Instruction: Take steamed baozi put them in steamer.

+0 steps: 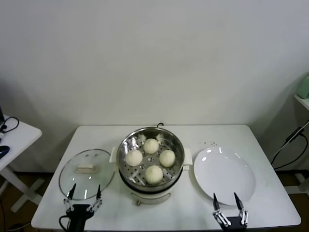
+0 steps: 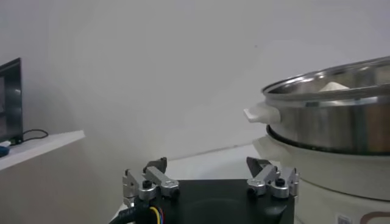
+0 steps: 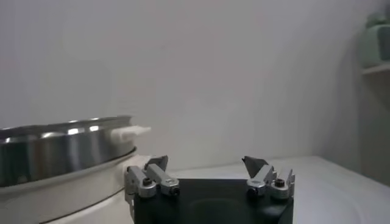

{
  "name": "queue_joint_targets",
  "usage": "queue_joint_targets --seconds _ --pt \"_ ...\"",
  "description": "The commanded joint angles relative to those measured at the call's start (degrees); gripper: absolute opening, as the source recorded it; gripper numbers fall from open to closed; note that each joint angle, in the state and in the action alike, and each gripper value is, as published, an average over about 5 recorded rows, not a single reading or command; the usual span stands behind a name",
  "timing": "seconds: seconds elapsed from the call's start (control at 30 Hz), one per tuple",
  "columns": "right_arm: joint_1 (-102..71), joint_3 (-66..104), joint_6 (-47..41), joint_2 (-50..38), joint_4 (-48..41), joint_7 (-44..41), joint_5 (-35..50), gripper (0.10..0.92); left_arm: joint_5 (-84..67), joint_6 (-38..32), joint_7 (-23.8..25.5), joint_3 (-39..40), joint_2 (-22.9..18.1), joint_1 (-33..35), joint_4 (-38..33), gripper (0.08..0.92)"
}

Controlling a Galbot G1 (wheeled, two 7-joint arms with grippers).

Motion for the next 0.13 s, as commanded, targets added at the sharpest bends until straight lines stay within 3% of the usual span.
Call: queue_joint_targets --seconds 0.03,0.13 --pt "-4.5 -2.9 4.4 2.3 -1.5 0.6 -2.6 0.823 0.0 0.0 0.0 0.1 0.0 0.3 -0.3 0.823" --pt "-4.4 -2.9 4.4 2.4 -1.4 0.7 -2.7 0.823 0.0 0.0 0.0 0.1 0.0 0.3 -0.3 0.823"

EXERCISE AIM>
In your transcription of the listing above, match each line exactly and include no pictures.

YOUR SOLUTION>
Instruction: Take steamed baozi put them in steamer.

+0 steps: 
+0 steps: 
+0 steps: 

{
  "name": "queue_joint_targets",
  "usage": "queue_joint_targets --seconds _ --pt \"_ ...\"",
  "description": "The commanded joint angles relative to those measured at the call's start (degrees); gripper: absolute opening, as the source recorded it; gripper numbers fall from open to closed; note that each joint angle, in the state and in the action alike, and each gripper value is, as published, an average over about 5 recorded rows, not a single reading or command; the usual span stands behind a name",
  "timing": "seconds: seconds elapsed from the call's start (control at 30 Hz), one per tuple",
  "columns": "right_arm: joint_1 (-102..71), joint_3 (-66..104), joint_6 (-47..41), joint_2 (-50..38), joint_4 (-48..41), joint_7 (-44..41), joint_5 (-35..50), gripper (0.10..0.92); left_arm: joint_5 (-84..67), joint_6 (-38..32), joint_7 (-23.8..25.5), joint_3 (-39..40), joint_2 (-22.9..18.1), joint_1 (-33..35), joint_4 (-38..33), gripper (0.08..0.92)"
}

Controlling a Galbot G1 (wheeled, two 7-joint arms with grippers).

Motion for the next 0.13 s, as commanded, targets added at the sharpest bends until straight lines stay within 3% of the usual span.
Call: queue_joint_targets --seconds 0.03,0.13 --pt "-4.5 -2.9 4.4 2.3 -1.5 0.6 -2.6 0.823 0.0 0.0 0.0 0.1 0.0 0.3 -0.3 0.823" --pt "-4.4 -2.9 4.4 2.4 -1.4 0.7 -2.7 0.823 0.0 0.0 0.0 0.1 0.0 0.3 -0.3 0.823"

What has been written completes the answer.